__What you need to do__
Within the entries below, output exactly the lines between the line containing "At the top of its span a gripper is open" and the line containing "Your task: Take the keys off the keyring", inclusive, and omit any picture.

• • •

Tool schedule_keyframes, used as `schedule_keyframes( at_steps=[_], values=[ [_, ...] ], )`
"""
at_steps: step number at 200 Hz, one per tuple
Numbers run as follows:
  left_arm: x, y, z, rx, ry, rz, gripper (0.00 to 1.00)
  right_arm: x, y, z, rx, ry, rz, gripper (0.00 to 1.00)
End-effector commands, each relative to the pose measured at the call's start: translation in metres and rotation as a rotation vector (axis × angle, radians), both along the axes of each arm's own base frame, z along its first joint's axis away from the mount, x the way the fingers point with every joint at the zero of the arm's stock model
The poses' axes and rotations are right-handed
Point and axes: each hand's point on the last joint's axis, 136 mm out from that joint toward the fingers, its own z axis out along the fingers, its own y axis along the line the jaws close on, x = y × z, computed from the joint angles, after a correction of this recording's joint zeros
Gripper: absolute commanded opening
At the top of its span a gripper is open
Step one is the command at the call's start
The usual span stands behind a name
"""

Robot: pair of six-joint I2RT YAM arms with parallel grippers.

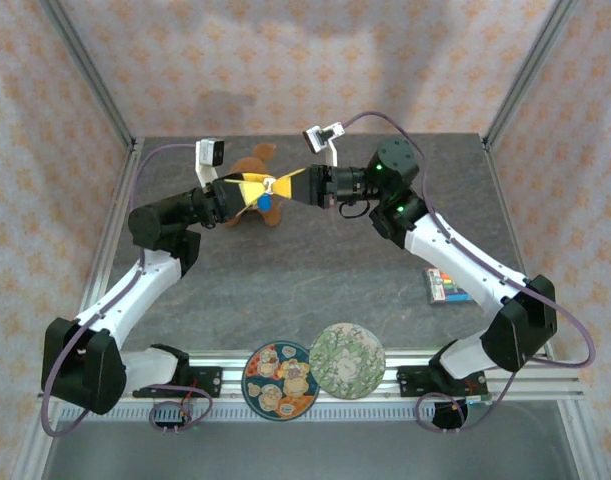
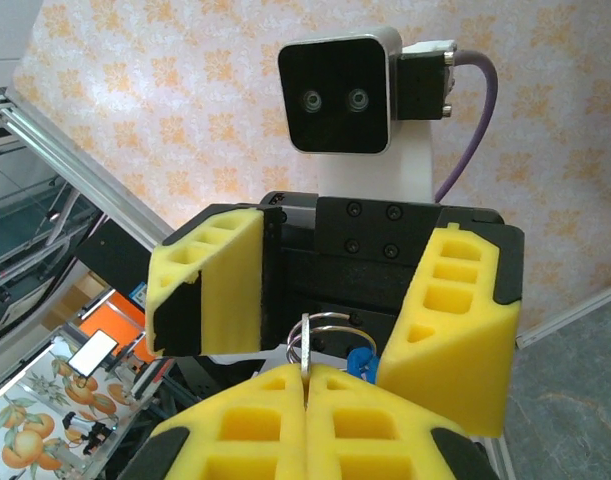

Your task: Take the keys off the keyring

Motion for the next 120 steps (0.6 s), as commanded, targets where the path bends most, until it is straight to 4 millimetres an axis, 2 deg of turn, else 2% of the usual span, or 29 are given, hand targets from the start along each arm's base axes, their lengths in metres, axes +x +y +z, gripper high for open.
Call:
schedule_keyframes(
  at_steps=[1, 84, 120],
  values=[
    [-0.0187, 0.0005, 0.0126, -0.006, -0.089, -0.035, 0.61, -0.0075, -0.0013, 0.0173, 0.04, -0.053, 0.02, 0.0],
    [-0.0197, 0.0009, 0.0155, -0.009, -0.098, -0.034, 0.48, -0.0049, -0.0063, 0.0143, 0.041, -0.042, -0.004, 0.0],
    [-0.0188, 0.0005, 0.0153, -0.007, -0.098, -0.035, 0.37, -0.0057, -0.0069, 0.0151, 0.041, -0.04, -0.003, 0.0]
  ],
)
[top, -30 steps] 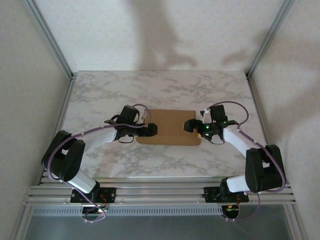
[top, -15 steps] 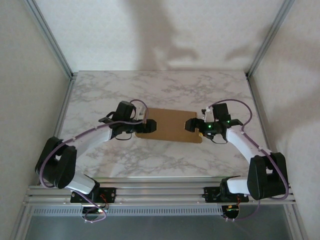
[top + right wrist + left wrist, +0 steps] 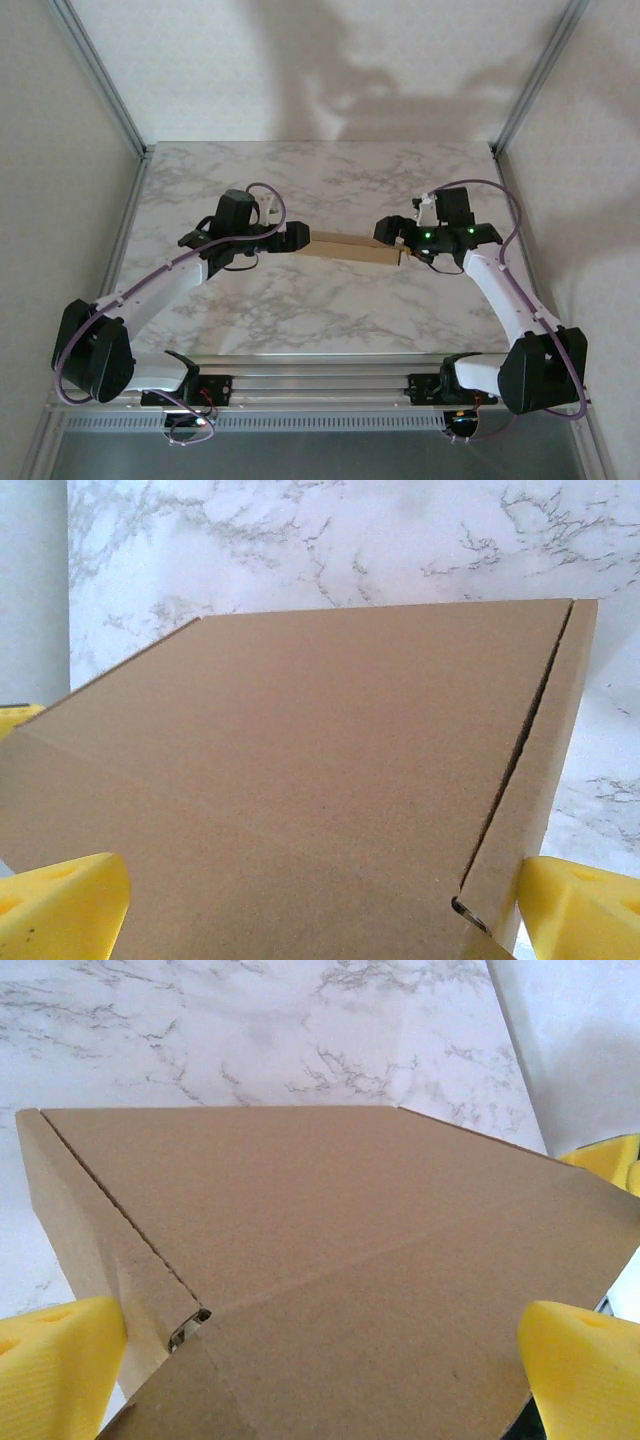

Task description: Fold the paper box

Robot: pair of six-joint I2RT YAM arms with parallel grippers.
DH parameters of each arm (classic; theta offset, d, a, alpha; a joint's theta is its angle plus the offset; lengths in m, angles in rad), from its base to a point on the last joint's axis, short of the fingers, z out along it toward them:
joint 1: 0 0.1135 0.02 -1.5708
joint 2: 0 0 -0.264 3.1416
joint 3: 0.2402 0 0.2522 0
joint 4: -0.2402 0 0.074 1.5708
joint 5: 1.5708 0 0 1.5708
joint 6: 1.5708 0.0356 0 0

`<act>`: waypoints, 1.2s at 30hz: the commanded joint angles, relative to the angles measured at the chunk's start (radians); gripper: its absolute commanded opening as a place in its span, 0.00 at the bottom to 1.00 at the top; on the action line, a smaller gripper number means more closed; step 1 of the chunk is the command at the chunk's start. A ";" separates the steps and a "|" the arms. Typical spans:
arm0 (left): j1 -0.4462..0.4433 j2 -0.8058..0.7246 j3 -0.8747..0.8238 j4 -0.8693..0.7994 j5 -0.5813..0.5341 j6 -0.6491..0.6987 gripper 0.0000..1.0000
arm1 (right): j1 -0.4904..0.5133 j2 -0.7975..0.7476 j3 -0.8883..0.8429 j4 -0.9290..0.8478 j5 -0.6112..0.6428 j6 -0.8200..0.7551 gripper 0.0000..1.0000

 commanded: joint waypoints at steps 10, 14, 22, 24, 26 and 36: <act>-0.001 -0.003 0.068 -0.057 0.099 -0.181 0.99 | 0.004 0.034 0.148 -0.143 -0.053 0.098 0.99; 0.014 0.029 0.110 -0.100 0.111 -0.189 0.99 | 0.003 0.059 0.153 -0.143 -0.064 0.105 0.99; 0.072 0.115 0.164 -0.145 0.163 -0.181 0.99 | -0.001 0.139 0.167 -0.138 -0.070 0.107 0.99; 0.077 0.133 0.175 -0.147 0.163 -0.173 0.99 | -0.002 0.156 0.170 -0.126 -0.069 0.110 0.99; 0.081 0.146 0.183 -0.151 0.162 -0.167 0.99 | -0.002 0.169 0.170 -0.117 -0.069 0.111 0.99; 0.133 0.182 0.247 -0.139 0.152 -0.151 0.99 | -0.043 0.215 0.215 -0.080 -0.070 0.122 0.99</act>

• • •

__Written response__
At the top of its span a gripper is open
Step one is the command at the call's start
The usual span stands behind a name
"""

Robot: pair of six-joint I2RT YAM arms with parallel grippers.


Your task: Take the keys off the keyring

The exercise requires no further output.